Busch Gardens has a great coaster ride called Apollo's Chariot.  I describe it as sitting in a deep chair with what looks like a paper plate in your lap.  No shoulder harness; no other seat belt.  (So if you're tall like me you fit comfortably in the ride.)  At the top of the ride I felt like I was standing up.  Odd sensation!  I like that ride a lot.  We rode it several times just for the thrill of it!


----------



## mrsgrumpy (Jun 18, 2006)

Sue,
Which Ghost tour did you do?  Also, did you do the "Cry witch"?
Thanks


----------



## ctreelmom (Jun 19, 2006)

Unless your kids are die-hard history buffs, I wouldn't spend the money on the pass that admits you inside the buildings in Colonial Williamsburg.  I personally found it to be torture  , and I thought I liked that kind of stuff.
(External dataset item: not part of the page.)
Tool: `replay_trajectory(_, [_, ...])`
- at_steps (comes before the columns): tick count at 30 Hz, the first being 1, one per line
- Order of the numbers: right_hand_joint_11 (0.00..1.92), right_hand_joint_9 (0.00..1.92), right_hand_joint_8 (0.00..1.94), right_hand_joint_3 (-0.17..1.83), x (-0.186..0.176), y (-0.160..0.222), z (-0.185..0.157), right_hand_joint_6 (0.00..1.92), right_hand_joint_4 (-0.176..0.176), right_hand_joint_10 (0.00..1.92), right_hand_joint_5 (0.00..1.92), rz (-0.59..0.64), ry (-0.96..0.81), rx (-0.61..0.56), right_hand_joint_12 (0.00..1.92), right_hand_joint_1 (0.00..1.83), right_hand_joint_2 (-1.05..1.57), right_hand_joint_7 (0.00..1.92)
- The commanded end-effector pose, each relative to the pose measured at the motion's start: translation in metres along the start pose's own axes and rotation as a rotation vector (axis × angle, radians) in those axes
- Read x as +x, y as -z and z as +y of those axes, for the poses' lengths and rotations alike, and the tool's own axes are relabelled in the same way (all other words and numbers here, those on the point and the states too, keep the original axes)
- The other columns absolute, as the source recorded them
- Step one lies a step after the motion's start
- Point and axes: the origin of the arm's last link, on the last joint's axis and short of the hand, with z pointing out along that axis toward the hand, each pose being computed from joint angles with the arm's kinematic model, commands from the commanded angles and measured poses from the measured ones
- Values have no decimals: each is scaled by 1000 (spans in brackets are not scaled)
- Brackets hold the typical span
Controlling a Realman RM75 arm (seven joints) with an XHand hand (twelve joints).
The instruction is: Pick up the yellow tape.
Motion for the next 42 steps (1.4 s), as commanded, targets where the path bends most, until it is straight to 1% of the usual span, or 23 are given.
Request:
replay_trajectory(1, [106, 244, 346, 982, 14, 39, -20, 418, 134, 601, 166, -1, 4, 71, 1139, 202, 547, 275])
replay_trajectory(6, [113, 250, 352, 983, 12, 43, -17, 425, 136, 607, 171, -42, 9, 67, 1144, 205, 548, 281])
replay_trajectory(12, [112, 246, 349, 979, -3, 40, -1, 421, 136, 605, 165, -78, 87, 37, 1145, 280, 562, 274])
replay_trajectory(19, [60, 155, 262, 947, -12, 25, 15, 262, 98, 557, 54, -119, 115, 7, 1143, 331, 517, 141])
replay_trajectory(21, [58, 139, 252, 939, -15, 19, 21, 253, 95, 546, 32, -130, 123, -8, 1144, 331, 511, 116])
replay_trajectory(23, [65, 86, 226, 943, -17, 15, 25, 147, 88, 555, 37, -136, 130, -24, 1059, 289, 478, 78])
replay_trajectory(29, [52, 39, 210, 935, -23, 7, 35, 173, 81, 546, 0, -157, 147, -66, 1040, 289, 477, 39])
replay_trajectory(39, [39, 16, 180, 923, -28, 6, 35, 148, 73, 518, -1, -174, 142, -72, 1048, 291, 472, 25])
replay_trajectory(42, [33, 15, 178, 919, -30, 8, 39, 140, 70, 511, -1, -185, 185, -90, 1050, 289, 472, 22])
I echo the sentiment about the heat and humidity--we went in April during an unseasonably warm spell and it was almost unbearable.  Water Country would definitely get my vote, but I bet you should go really early or late in the day to avoid the biggest crowds.  My family LOVES Busch Gardens and each time we've been, there's been something new to see.  Again, the heat would definitely impact my enjoyment factor, but that's just me.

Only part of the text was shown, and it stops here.